◆ Exercise goal:
The lines below that include "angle" are to be found and copied.

Records contained in a dataset:

::::::

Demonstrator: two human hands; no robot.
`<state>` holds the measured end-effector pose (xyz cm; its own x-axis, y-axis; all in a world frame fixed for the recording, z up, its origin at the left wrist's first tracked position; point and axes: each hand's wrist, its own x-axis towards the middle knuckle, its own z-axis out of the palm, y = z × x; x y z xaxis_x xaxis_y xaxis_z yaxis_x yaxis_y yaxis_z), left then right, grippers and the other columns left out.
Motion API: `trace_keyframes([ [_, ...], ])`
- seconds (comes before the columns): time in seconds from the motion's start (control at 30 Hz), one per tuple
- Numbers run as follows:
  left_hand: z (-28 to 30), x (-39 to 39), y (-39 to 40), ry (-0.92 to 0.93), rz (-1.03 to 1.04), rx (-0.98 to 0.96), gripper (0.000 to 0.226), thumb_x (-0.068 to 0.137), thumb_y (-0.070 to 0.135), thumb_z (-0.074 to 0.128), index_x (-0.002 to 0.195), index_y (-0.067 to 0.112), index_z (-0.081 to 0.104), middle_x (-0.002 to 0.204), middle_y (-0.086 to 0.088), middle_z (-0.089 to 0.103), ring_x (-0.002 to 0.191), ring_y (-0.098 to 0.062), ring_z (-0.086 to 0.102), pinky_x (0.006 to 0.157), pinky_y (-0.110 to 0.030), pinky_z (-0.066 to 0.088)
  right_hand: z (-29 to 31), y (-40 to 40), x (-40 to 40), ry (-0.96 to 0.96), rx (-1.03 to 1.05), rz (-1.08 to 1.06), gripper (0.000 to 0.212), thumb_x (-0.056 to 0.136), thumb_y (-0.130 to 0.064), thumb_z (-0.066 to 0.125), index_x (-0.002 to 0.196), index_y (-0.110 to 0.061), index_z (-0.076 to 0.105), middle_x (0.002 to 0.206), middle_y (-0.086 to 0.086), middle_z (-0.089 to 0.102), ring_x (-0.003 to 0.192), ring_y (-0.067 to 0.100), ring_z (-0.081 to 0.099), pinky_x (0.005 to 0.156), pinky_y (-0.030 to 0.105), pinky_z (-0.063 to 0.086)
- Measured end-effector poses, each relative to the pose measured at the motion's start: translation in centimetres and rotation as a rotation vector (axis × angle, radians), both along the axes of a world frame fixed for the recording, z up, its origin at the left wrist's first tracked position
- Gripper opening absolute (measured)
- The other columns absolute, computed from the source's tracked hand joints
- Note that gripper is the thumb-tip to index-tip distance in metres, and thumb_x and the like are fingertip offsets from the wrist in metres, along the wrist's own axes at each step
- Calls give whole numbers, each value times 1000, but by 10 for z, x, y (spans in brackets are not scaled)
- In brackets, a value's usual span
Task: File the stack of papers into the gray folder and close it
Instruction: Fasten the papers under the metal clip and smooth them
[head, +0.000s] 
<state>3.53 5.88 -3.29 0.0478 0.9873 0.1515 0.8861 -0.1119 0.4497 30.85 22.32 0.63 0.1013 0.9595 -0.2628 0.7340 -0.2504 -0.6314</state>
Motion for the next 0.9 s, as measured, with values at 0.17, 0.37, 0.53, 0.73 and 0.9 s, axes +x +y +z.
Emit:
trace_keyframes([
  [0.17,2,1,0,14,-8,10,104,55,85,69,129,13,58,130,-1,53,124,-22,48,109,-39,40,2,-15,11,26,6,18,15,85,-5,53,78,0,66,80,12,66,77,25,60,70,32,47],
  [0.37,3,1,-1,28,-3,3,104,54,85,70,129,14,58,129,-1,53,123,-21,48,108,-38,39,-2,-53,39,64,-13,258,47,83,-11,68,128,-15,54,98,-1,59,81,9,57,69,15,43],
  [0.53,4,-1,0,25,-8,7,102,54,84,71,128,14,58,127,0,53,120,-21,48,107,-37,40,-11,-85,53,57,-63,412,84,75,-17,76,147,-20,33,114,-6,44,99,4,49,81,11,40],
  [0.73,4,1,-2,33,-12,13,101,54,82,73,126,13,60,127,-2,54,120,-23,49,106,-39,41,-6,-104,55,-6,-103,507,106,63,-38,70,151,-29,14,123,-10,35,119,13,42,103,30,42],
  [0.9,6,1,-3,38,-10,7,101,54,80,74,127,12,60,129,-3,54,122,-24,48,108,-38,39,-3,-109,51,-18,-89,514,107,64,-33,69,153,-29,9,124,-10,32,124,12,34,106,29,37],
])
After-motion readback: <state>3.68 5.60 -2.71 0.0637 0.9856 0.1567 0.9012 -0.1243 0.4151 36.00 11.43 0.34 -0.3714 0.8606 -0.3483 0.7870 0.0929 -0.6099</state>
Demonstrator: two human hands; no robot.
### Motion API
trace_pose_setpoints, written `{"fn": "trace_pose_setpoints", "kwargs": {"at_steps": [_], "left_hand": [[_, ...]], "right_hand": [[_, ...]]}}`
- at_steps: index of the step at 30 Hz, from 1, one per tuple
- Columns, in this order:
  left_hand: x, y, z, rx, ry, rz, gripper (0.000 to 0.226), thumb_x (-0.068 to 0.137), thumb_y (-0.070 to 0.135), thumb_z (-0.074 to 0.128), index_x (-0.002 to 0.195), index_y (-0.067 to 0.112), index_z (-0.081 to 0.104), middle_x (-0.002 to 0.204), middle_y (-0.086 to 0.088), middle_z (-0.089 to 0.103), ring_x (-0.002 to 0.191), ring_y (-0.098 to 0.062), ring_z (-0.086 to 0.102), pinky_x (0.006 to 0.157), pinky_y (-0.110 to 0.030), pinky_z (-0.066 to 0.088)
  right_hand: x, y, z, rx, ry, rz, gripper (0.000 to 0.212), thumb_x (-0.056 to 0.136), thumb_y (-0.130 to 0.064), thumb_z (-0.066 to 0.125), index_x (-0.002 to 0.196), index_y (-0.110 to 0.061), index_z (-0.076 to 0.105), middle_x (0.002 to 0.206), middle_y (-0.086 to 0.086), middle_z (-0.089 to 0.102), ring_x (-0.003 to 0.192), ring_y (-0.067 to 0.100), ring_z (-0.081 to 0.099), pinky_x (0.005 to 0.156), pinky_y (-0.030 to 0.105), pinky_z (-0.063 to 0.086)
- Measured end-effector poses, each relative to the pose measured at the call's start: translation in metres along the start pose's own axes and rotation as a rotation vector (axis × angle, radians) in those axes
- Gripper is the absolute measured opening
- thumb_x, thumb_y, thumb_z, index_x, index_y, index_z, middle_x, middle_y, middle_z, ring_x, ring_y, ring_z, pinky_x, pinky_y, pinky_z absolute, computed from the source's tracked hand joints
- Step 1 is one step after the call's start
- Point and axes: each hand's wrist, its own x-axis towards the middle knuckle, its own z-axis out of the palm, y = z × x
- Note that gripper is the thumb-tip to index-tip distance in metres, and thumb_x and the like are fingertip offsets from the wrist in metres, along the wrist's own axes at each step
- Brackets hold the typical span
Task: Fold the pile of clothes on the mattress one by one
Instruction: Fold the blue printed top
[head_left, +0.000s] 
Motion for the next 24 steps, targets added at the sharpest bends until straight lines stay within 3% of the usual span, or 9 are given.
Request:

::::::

◆ Reply to the exercise:
- Measured end-effector poses, each relative to the pose measured at the motion's start: translation in centimetres and rotation as a rotation vector (axis × angle, radians), both along the axes of a world frame fixed for the recording, z up, its origin at the left wrist's first tracked position
- Measured end-effector poses, each relative to the pose measured at the call's start: translation in metres along the start pose's own axes and rotation as a rotation vector (axis × angle, radians) in those axes

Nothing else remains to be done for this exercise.